* Task
Quote the records exactly, starting at the first line and stopping after the line with "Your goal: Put"; skip the pictures.

* Data shown
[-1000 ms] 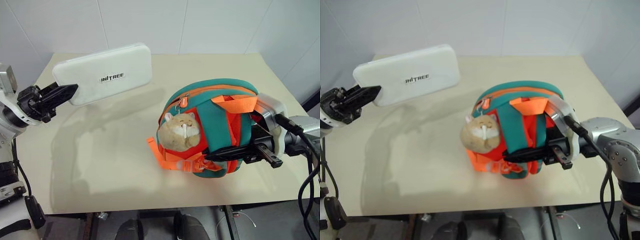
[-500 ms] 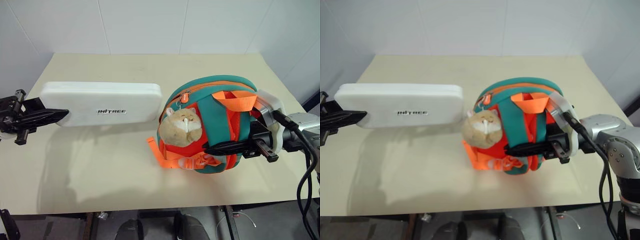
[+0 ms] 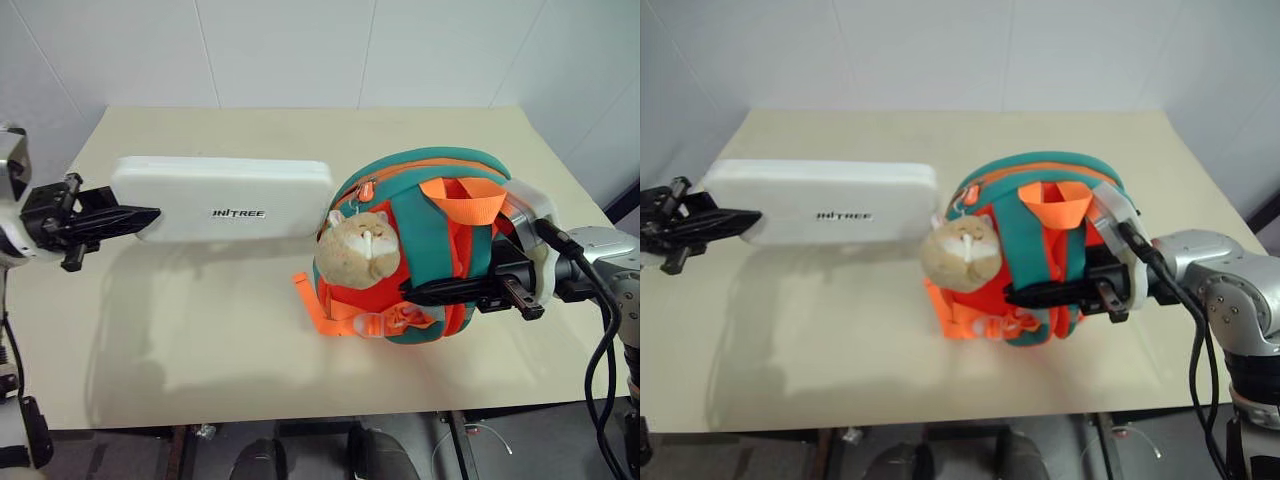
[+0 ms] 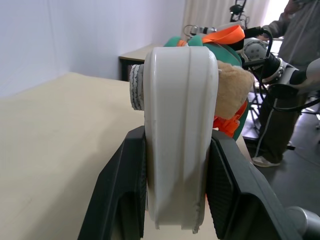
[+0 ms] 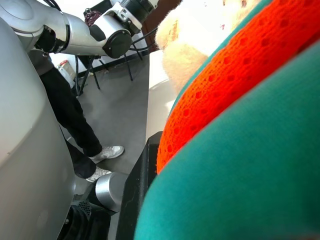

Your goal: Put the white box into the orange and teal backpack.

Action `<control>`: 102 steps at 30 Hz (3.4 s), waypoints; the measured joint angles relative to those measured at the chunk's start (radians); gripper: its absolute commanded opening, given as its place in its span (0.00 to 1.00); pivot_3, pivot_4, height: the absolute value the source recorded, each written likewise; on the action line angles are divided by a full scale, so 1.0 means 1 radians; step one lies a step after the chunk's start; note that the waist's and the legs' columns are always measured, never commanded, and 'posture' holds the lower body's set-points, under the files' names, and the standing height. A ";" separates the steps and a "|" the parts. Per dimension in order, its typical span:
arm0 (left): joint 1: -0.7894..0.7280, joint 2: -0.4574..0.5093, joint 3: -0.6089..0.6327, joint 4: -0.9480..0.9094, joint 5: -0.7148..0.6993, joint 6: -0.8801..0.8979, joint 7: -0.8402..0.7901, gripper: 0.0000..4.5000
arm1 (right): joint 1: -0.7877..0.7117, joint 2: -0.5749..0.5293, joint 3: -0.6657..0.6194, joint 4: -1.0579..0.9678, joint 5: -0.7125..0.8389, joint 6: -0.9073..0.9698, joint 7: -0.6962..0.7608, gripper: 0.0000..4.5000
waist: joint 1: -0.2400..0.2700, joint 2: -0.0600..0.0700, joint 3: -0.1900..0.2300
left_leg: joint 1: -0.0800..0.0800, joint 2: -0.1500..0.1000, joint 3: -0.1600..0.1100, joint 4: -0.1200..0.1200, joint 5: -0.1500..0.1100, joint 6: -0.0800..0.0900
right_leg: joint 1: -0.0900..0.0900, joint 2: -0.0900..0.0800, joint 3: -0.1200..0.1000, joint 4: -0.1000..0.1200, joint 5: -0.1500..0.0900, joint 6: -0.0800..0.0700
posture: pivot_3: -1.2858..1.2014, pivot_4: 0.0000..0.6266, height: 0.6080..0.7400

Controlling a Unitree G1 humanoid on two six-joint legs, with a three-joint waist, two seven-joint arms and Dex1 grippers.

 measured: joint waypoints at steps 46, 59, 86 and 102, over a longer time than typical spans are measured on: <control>-0.384 -0.271 -0.499 0.012 0.269 0.056 0.064 0.28 | 0.066 0.039 -0.005 -0.047 -0.012 -0.045 -0.058 0.11 | 0.026 0.000 0.000 | 0.000 0.000 0.000 0.003 0.000 0.001 | 0.001 0.001 0.000 0.001 0.000 0.000 | 0.52 0.24 1.00; -0.332 -0.407 -0.490 -0.152 0.296 0.166 0.241 0.28 | 0.056 0.060 0.010 -0.042 -0.038 -0.061 -0.058 0.11 | 0.026 0.000 0.000 | -0.001 0.000 -0.002 0.009 0.000 0.001 | 0.001 0.001 0.000 0.005 0.000 0.000 | 0.52 0.24 1.00; -0.269 -0.455 -0.489 -0.332 0.327 0.292 0.340 0.28 | 0.041 0.100 0.051 -0.029 -0.069 -0.088 -0.044 0.11 | 0.025 0.000 0.000 | 0.000 0.000 -0.002 0.012 0.000 0.001 | 0.002 0.000 0.000 0.007 0.000 0.000 | 0.52 0.24 1.00; -0.274 -0.509 -0.580 -0.327 0.365 0.271 0.358 0.99 | 0.018 0.121 0.065 0.005 -0.114 -0.110 -0.038 0.11 | 0.025 0.001 0.000 | 0.000 0.001 -0.003 0.014 -0.001 0.002 | 0.003 0.000 0.000 0.008 0.000 0.000 | 0.52 0.24 1.00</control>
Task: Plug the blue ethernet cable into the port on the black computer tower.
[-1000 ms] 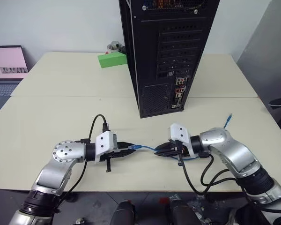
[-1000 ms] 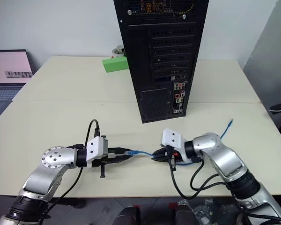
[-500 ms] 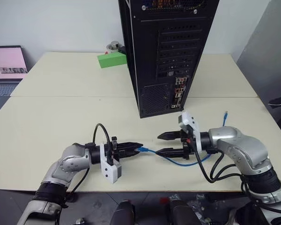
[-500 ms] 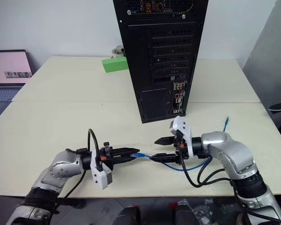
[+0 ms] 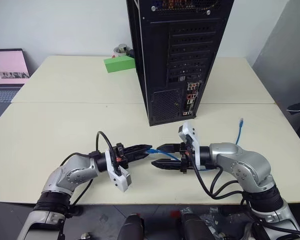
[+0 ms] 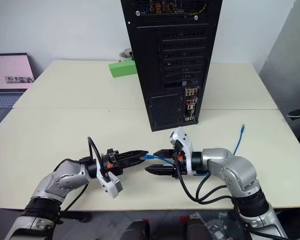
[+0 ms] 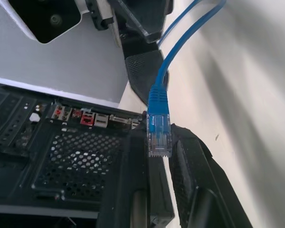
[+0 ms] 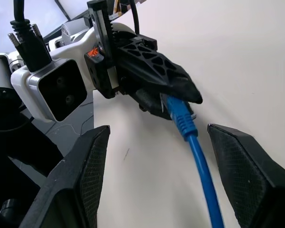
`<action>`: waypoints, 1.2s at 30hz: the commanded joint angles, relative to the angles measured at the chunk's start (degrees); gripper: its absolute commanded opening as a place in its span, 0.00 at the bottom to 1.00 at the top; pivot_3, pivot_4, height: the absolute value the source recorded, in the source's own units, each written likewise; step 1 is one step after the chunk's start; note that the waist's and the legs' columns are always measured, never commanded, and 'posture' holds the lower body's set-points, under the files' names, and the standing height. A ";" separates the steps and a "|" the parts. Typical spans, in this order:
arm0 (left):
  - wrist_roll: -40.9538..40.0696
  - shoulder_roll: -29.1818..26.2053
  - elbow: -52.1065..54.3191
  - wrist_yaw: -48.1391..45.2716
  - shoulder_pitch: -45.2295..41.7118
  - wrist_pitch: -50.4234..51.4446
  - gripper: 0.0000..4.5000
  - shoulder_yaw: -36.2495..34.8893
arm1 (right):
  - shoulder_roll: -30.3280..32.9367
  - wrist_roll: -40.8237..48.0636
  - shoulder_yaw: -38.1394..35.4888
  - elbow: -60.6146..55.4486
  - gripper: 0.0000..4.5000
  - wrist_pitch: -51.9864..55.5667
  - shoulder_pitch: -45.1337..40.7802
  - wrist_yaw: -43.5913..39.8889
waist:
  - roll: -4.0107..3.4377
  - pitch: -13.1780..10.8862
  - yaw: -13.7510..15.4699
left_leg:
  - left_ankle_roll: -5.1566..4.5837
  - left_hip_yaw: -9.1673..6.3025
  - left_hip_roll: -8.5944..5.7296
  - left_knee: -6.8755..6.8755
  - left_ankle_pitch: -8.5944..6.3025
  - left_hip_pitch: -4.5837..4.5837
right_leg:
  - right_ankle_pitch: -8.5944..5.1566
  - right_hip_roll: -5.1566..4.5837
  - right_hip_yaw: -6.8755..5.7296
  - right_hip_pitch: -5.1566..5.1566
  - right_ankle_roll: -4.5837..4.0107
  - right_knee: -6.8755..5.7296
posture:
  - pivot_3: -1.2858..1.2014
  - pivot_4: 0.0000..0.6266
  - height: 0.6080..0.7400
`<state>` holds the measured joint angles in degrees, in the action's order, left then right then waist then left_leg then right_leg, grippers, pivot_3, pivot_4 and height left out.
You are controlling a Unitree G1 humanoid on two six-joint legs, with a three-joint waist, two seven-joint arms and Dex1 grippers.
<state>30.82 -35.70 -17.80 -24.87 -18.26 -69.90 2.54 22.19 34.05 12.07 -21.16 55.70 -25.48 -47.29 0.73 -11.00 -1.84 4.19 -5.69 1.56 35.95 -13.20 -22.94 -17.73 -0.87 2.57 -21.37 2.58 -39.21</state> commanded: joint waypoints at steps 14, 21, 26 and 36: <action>0.03 -2.73 5.57 6.19 1.65 0.74 0.07 2.83 | -1.56 1.78 0.12 0.66 0.00 -0.36 -2.37 1.28 | 0.00 0.00 -0.02 | 0.00 0.00 0.00 0.00 0.00 0.01 | 0.00 0.00 0.00 0.00 0.00 -0.01 | 0.52 0.24 1.00; -5.07 -3.77 6.07 5.60 3.14 3.11 0.15 5.15 | -0.58 2.11 0.26 1.13 0.00 0.06 -2.97 0.53 | 0.00 0.00 -0.02 | 0.00 0.00 0.01 0.00 0.00 0.00 | 0.00 0.00 0.00 0.00 0.00 -0.02 | 0.52 0.24 1.00; -10.56 -5.29 5.89 2.44 3.55 7.95 0.37 7.20 | 0.96 2.04 0.33 1.19 0.00 -0.01 -3.12 0.08 | 0.00 0.00 -0.02 | 0.00 0.00 0.01 0.00 0.00 0.01 | 0.00 0.00 0.00 -0.01 0.00 -0.05 | 0.52 0.24 1.00; -40.35 -3.31 17.99 -7.40 11.41 43.32 0.78 6.38 | 6.62 -0.89 -7.71 0.21 0.00 -3.64 -2.01 5.57 | -0.01 -0.01 -0.01 | 0.00 0.01 0.02 -0.01 0.00 0.00 | -0.01 0.00 0.01 -0.02 -0.01 -0.05 | 0.52 0.24 1.00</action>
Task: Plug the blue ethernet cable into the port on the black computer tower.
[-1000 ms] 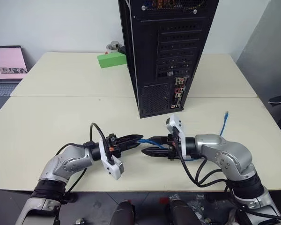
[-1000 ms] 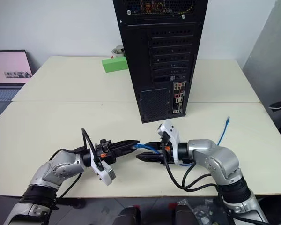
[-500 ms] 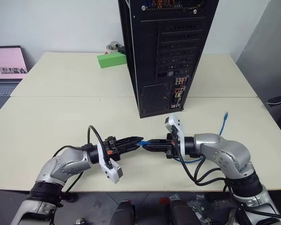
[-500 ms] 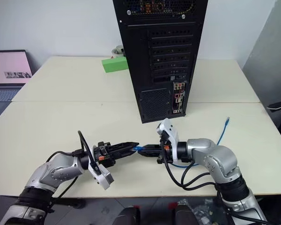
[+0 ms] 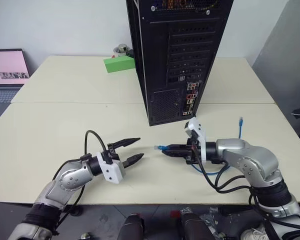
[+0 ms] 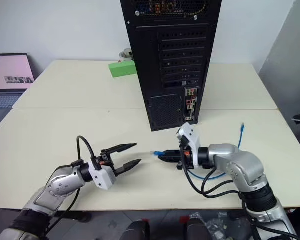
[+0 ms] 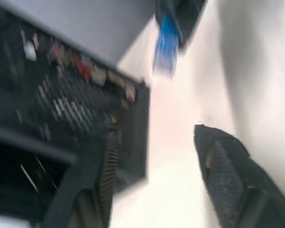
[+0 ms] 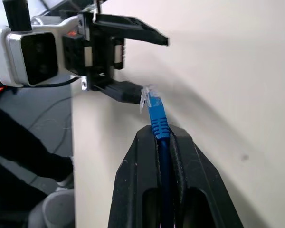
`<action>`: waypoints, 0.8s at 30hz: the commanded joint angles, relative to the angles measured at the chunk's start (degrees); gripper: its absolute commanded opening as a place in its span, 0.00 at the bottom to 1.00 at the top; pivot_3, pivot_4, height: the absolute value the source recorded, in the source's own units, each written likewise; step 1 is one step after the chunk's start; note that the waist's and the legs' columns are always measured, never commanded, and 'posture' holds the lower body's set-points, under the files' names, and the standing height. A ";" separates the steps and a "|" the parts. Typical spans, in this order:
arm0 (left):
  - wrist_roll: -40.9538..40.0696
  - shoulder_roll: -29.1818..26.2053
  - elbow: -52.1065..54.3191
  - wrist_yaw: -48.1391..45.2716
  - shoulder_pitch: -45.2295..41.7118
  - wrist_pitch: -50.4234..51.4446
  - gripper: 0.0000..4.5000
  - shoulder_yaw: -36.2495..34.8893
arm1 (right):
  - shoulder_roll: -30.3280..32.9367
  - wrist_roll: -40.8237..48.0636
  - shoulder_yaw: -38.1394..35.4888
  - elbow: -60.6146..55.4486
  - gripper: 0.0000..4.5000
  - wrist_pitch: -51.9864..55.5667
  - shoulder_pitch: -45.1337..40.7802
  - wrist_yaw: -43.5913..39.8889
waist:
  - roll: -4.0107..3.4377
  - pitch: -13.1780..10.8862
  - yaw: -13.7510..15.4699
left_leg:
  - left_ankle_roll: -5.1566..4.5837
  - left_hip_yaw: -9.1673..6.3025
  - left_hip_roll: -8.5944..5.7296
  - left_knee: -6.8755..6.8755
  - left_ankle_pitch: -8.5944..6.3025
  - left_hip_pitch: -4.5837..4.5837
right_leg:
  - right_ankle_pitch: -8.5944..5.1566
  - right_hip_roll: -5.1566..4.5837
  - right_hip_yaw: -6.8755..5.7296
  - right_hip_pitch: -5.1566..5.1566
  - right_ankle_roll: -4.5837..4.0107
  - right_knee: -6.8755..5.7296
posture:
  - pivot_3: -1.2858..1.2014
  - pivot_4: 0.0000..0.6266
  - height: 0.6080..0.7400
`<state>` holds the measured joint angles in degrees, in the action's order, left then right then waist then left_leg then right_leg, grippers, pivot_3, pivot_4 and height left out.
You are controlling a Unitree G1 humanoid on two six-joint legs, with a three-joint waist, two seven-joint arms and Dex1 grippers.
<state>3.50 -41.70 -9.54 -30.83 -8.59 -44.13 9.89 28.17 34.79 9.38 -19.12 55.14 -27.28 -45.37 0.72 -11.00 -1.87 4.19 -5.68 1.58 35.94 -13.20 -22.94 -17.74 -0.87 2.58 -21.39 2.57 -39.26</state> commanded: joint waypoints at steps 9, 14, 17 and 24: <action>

* Task solution
[-1000 ms] 
[-500 ms] 
[+0 ms] 
[+0 ms] 
[+0 ms] 

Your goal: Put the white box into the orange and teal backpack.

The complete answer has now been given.